Someone more knowledgable than me can correct me if I'm wrong, but
here's my understanding.
The compiler already analyzes your code to do things like dead code
removal. In other words, it already removes code from the output that
it can prove will never be invoked. The support for runAsync is
similar in that the compiler constructs some kind of call graph of
your code and any subgraph that's entirely behind a call to runAsync
gets broken out into a separate "fragment". Each fragment is then
separately downloadable.
To more directly answer your question, the definition of startWorking
should be separated from the main module but method2 won't be. Any
code that's called from startWorking and nowhere else should also be
separated from the main module, but anything that's called from
method2 would necessarily be included with the main module. The
analysis gets more complicated as you add calls to runAsync, but the
traffic I've seen describing the design of runAsync makes it sound
like the compiler should be able to handle any combination (barring,
of course, any bugs that might still be lingering).
Ian
That's it exactly.
> Any
> code that's called from startWorking and nowhere else should also be
> separated from the main module, but anything that's called from
> method2 would necessarily be included with the main module. The
> analysis gets more complicated as you add calls to runAsync, but the
> traffic I've seen describing the design of runAsync makes it sound
> like the compiler should be able to handle any combination (barring,
> of course, any bugs that might still be lingering).

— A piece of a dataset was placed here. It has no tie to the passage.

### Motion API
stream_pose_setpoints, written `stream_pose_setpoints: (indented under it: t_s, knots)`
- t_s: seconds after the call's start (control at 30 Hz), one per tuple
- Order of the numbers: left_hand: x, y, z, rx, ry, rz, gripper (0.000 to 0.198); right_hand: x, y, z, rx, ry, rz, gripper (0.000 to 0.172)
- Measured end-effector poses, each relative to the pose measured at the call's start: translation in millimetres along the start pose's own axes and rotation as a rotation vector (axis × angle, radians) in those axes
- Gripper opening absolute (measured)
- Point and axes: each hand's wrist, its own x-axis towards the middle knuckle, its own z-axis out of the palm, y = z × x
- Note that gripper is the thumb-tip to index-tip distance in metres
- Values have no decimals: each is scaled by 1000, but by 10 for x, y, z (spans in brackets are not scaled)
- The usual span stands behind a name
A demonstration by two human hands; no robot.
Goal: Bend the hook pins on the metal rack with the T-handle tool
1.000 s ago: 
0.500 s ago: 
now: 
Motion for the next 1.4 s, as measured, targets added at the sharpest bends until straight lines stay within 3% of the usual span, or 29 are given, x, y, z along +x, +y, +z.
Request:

It's a new tool, so we'll have to figure out the best coding idioms to
use it. I believe, though, that you're best off if you can factor
your code so that you don't have much of the same code reachable via
two runAsync calls. Instead, make one runAsync call, but let it take
a callback as a parameter.
That is, don't do this:
void method1() {
GWT.runAsync(/* ..method1 stuff.. */);
}
void method2() {
GWT.runAsync(/* ..method2 stuff, similar to method1 stuff.. */);
}
Instead, do it like this:
class MyModule {
interface Callback { ... }
static void runAsync(final Callback cb) {
GWT.runAsync(new RunAsyncCallback() {
void onSuccess() { cb.onSuccess(); }
void onFailure() { Window.alert("doh!"); }
}
}
void method1() {
MyModule.runAsync(new Callback() { /*..method1 stuff..*/ });
}
void method2() {
MyModule.runAsync(new Callback() { /*..method2 stuff..*/ });
}
The compiler associates code fragments with calls to runAsync. So,
the idea here is that you help the compiler identify a good chunk of
stuff to associate with the runAsync call in MyModule.runAsync. If
you instead had method1 and method2 each call runAsync individually,
then the compiler would not be able to assign code to each of those
calls.
If you try this idiom, do make sure that you make your own callback
interface rather than usingRunAsyncCallback directly. You want the
compiler to know that, within MyModule.runAsync, the call to
cb.onSuccess() will only call the callbacks related to MyModule, not
to any other callback in the system.